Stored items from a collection
★ ★ ★ ★ ★ ★ ★
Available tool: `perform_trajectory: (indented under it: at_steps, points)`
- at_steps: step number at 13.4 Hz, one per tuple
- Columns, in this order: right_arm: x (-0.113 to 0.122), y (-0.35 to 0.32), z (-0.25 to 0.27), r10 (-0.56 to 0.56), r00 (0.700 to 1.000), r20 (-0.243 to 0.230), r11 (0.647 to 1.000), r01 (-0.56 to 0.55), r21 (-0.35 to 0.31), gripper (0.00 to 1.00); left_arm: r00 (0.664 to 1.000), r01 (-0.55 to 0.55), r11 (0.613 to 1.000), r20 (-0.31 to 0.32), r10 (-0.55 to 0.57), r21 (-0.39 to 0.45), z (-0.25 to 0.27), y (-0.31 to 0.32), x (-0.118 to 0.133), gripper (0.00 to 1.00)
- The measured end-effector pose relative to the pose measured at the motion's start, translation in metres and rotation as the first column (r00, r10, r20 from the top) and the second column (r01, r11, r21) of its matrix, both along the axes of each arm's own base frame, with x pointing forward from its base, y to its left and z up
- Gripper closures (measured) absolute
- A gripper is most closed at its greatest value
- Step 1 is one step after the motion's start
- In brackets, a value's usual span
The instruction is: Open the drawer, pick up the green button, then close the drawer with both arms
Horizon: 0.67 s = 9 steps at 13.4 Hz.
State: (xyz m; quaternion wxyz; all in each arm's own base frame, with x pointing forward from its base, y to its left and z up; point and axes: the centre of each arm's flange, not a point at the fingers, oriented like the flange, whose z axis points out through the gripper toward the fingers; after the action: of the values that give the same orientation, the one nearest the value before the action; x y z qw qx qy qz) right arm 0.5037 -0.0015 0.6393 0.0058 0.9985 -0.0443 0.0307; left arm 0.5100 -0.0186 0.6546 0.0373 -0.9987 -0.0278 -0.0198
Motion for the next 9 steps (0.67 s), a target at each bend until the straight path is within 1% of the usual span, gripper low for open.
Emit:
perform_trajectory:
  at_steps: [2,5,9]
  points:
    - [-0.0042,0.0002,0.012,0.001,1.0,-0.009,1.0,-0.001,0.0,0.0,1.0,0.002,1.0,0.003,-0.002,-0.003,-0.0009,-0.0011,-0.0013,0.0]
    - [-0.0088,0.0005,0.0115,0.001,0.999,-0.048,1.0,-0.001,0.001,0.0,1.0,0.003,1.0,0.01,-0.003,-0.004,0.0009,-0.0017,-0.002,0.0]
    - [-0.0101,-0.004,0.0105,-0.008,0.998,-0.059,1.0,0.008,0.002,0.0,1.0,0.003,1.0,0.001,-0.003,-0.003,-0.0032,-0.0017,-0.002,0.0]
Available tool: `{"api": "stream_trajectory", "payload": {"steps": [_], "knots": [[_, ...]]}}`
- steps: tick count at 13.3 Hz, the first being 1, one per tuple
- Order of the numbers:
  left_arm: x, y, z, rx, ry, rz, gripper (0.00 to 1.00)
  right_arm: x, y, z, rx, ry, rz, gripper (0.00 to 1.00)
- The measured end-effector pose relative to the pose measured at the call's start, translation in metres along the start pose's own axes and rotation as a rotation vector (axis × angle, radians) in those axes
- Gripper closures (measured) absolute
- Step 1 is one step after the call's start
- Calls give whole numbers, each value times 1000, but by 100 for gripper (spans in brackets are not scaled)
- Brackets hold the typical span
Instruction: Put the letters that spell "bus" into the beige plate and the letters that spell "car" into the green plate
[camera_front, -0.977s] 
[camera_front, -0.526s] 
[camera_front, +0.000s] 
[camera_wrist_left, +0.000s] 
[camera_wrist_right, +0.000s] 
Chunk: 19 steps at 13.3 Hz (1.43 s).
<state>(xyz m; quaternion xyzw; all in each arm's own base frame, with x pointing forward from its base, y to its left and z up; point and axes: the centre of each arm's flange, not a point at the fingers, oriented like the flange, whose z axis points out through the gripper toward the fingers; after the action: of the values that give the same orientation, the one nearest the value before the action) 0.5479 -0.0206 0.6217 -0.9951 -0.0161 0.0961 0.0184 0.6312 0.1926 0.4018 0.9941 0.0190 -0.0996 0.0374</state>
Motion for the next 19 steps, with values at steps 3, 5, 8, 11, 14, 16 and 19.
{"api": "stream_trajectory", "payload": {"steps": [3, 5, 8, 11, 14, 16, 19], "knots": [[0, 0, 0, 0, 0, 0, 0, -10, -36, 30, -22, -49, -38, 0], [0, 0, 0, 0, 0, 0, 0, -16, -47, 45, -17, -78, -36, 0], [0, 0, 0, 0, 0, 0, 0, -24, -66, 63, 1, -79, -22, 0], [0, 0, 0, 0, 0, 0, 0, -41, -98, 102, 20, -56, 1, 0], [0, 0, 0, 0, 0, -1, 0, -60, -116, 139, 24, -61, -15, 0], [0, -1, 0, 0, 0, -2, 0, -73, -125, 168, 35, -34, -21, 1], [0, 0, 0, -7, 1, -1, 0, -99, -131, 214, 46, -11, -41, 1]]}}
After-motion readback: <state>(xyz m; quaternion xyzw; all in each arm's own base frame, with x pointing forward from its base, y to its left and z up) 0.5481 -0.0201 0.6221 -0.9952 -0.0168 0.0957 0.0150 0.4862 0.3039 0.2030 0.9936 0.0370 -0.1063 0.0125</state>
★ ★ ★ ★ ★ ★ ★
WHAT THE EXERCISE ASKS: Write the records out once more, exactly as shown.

YOUR RESPONSE:
Available tool: `perform_trajectory: (indented under it: at_steps, points)`
- at_steps: step number at 13.4 Hz, one per tuple
- Columns, in this order: right_arm: x (-0.113 to 0.122), y (-0.35 to 0.32), z (-0.25 to 0.27), r10 (-0.56 to 0.56), r00 (0.700 to 1.000), r20 (-0.243 to 0.230), r11 (0.647 to 1.000), r01 (-0.56 to 0.55), r21 (-0.35 to 0.31), gripper (0.00 to 1.00); left_arm: r00 (0.664 to 1.000), r01 (-0.55 to 0.55), r11 (0.613 to 1.000), r20 (-0.31 to 0.32), r10 (-0.55 to 0.57), r21 (-0.39 to 0.45), z (-0.25 to 0.27), y (-0.31 to 0.32), x (-0.118 to 0.133), gripper (0.00 to 1.00)
- The measured end-effector pose relative to the pose measured at the motion's start, translation in metres and rotation as the first column (r00, r10, r20 from the top) and the second column (r01, r11, r21) of its matrix, both along the axes of each arm's own base frame, with x pointing forward from its base, y to its left and z up
- Gripper closures (measured) absolute
- A gripper is most closed at its greatest value
- Step 1 is one step after the motion's start
- In brackets, a value's usual span
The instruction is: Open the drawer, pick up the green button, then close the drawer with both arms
Horizon: 0.67 s = 9 steps at 13.4 Hz.
State: (xyz m; quaternion wxyz; all in each arm's own base frame, with x pointing forward from its base, y to its left and z up; point and axes: the centre of each arm's flange, not a point at the fingers, oriented like the flange, whose z axis points out through the gripper toward the fingers; after the action: of the values that give the same orientation, the one nearest the value before the action; x y z qw qx qy qz) right arm 0.5037 -0.0015 0.6393 0.0058 0.9985 -0.0443 0.0307; left arm 0.5100 -0.0186 0.6546 0.0373 -0.9987 -0.0278 -0.0198
Motion for the next 9 steps (0.67 s), a target at each bend until the straight path is within 1% of the usual span, gripper low for open.
Emit:
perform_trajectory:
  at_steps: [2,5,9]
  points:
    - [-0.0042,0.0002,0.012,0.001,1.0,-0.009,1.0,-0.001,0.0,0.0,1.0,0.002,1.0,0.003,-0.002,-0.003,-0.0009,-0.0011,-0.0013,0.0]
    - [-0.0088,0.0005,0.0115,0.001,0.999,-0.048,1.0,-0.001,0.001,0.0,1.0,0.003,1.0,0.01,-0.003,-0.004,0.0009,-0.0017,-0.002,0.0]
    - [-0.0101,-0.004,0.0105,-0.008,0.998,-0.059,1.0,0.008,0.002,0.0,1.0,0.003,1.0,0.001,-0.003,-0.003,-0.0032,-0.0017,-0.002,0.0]
Available tool: `{"api": "stream_trajectory", "payload": {"steps": [_], "knots": [[_, ...]]}}`
- steps: tick count at 13.3 Hz, the first being 1, one per tuple
- Order of the numbers:
  left_arm: x, y, z, rx, ry, rz, gripper (0.00 to 1.00)
  right_arm: x, y, z, rx, ry, rz, gripper (0.00 to 1.00)
- The measured end-effector pose relative to the pose measured at the call's start, translation in metres along the start pose's own axes and rotation as a rotation vector (axis × angle, radians) in those axes
- Gripper closures (measured) absolute
- Step 1 is one step after the call's start
- Calls give whole numbers, each value times 1000, but by 100 for gripper (spans in brackets are not scaled)
- Brackets hold the typical span
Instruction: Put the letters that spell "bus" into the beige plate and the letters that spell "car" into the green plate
[camera_front, -0.977s] 
[camera_front, -0.526s] 
[camera_front, +0.000s] 
[camera_wrist_left, +0.000s] 
[camera_wrist_right, +0.000s] 
Chunk: 19 steps at 13.3 Hz (1.43 s).
<state>(xyz m; quaternion xyzw; all in each arm's own base frame, with x pointing forward from its base, y to its left and z up; point and axes: the centre of each arm's flange, not a point at the fingers, oriented like the flange, whose z axis points out through the gripper toward the fingers; after the action: of the values that give the same orientation, the one nearest the value before the action) 0.5479 -0.0206 0.6217 -0.9951 -0.0161 0.0961 0.0184 0.6312 0.1926 0.4018 0.9941 0.0190 -0.0996 0.0374</state>
Motion for the next 19 steps, with values at steps 3, 5, 8, 11, 14, 16 and 19.
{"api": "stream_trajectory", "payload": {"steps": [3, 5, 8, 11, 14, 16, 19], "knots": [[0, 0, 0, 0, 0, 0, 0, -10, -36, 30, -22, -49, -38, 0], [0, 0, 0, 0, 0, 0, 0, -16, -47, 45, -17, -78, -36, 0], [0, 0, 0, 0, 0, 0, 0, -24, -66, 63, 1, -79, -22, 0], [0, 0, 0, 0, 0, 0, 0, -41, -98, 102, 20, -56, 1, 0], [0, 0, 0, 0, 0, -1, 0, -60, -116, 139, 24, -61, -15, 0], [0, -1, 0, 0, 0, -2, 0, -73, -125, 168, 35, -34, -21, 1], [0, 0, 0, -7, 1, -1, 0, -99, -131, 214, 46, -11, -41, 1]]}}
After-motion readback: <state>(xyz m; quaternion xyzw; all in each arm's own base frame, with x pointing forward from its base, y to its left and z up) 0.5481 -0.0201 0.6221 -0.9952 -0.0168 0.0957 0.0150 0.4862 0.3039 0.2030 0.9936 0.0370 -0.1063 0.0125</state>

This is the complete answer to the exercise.